Nature of Enzyme Action

In 1931 Michaelis Menton proposed that for catalization of enzyme reactions, the substrate (S) first binds with the enzyme (E) to form a very unstable enzyme substrate (ES) complex. The ES complex then immediately dissociates to liberate the enzyme the enzyme which remains unchanged and the product are formed due to the result of the change in the substrate.

Chemical Reactions of Enzymes—

Enzyme + Substrate → Enzyme-Substrate Complex → Enzyme + Product

E. + S → E S Complex → E + P

At the end of the reactions the only substrate that is converted into the product, whereas the enzyme retained in its original state means remain unaltered like a catalyst so the same enzyme molecules is reused in the original form as that of the enzyme molecule is reused several times to change a large number of substrate molecules.

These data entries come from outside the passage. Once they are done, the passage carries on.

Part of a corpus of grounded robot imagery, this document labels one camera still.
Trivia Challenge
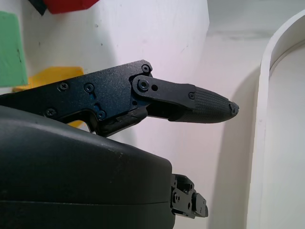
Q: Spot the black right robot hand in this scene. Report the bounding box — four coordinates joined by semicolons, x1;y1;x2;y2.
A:
0;59;239;229

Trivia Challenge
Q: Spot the yellow cube block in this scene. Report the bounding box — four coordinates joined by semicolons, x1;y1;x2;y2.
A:
12;66;89;132

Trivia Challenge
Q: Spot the green cube block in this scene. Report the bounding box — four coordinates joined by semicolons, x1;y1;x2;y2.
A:
0;10;30;88

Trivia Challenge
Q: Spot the red cube block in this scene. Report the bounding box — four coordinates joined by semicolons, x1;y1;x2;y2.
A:
42;0;101;15

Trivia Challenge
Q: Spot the black tape strip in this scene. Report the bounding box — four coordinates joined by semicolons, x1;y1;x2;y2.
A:
28;0;49;16

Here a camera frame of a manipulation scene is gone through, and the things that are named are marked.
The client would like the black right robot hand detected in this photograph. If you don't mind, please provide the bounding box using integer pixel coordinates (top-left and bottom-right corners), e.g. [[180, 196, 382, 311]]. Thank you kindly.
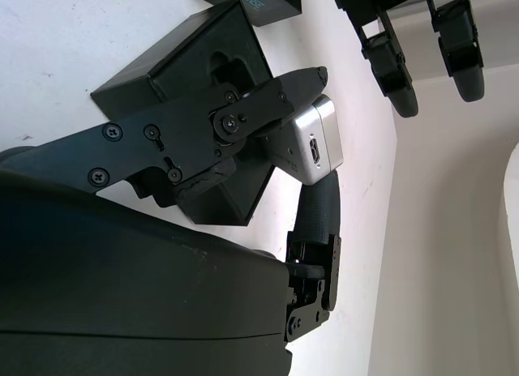
[[0, 66, 345, 376]]

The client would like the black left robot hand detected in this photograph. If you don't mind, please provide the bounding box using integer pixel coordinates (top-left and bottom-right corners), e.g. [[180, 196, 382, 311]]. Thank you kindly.
[[330, 0, 487, 118]]

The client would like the small silver camera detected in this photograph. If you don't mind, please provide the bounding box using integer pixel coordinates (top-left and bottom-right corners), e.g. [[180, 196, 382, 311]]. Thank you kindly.
[[263, 94, 345, 186]]

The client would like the black RealSense box lid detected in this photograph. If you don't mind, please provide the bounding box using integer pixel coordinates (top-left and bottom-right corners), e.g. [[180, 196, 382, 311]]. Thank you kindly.
[[180, 0, 303, 28]]

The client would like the black camera box base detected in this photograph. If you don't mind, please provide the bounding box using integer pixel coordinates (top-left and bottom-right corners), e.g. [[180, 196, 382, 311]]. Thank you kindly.
[[89, 0, 277, 226]]

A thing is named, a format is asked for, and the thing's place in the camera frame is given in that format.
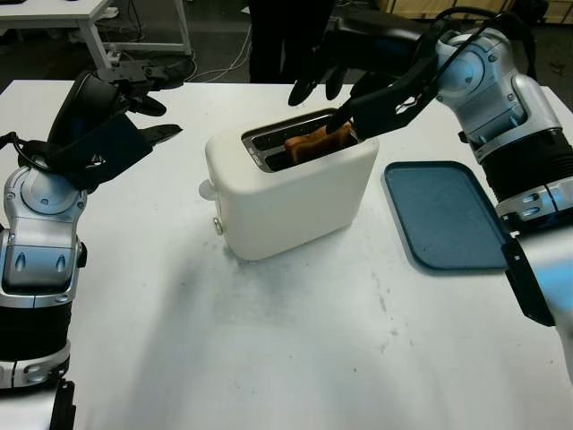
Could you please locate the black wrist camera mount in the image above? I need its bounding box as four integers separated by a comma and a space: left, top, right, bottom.
17, 109, 153, 194
348, 26, 442, 142

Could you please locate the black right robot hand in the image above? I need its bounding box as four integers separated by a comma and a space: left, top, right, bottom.
287, 11, 431, 136

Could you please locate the blue plastic tray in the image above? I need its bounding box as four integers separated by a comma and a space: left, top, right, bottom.
381, 159, 512, 273

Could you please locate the white office desk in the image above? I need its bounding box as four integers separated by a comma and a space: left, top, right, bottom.
0, 0, 196, 69

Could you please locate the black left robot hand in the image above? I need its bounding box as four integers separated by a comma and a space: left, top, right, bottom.
47, 60, 184, 149

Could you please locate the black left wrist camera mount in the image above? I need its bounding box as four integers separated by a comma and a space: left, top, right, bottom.
17, 109, 153, 194

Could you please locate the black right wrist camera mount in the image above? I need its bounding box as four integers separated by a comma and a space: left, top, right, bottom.
348, 26, 442, 142

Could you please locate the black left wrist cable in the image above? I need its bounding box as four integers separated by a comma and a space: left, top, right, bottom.
0, 131, 57, 175

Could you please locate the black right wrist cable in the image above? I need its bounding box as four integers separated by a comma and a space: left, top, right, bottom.
429, 5, 538, 82

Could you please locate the white two-slot toaster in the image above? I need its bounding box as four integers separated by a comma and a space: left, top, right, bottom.
198, 107, 381, 262

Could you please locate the white floor cable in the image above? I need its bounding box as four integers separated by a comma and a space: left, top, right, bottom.
191, 20, 252, 82

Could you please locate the brown toast slice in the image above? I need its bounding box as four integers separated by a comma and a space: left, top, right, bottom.
285, 123, 359, 165

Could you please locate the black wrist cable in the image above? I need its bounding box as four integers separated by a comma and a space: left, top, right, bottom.
429, 5, 538, 82
0, 131, 57, 175

An enzyme catalyses the reaction by lowering the activation energy for the reaction, here the thermal energy is required to bring the chemical changes in the substrate molecule so that the reaction can occur at lower level energy level. Formation of ES complex by binding of enzymes-substrate is essential for enzyme action. This occurs by the association of colloidial property of Brownian movement of the enzyme molecules. It can brings protein of colloidial nature and their molecules exhibit a random zigzag Brownian movement.As a result of the movement, collision occurs between enzyme and substrate molecules and Enzymes-substrate (ES) complex is formed.

Each enzyme has a precise place on its surface where the substrate molecule becomes attached to form the ES complex. This site is known as active site or catalytic site of the enzyme as this part of the enzyme responsible for catalysing the reaction.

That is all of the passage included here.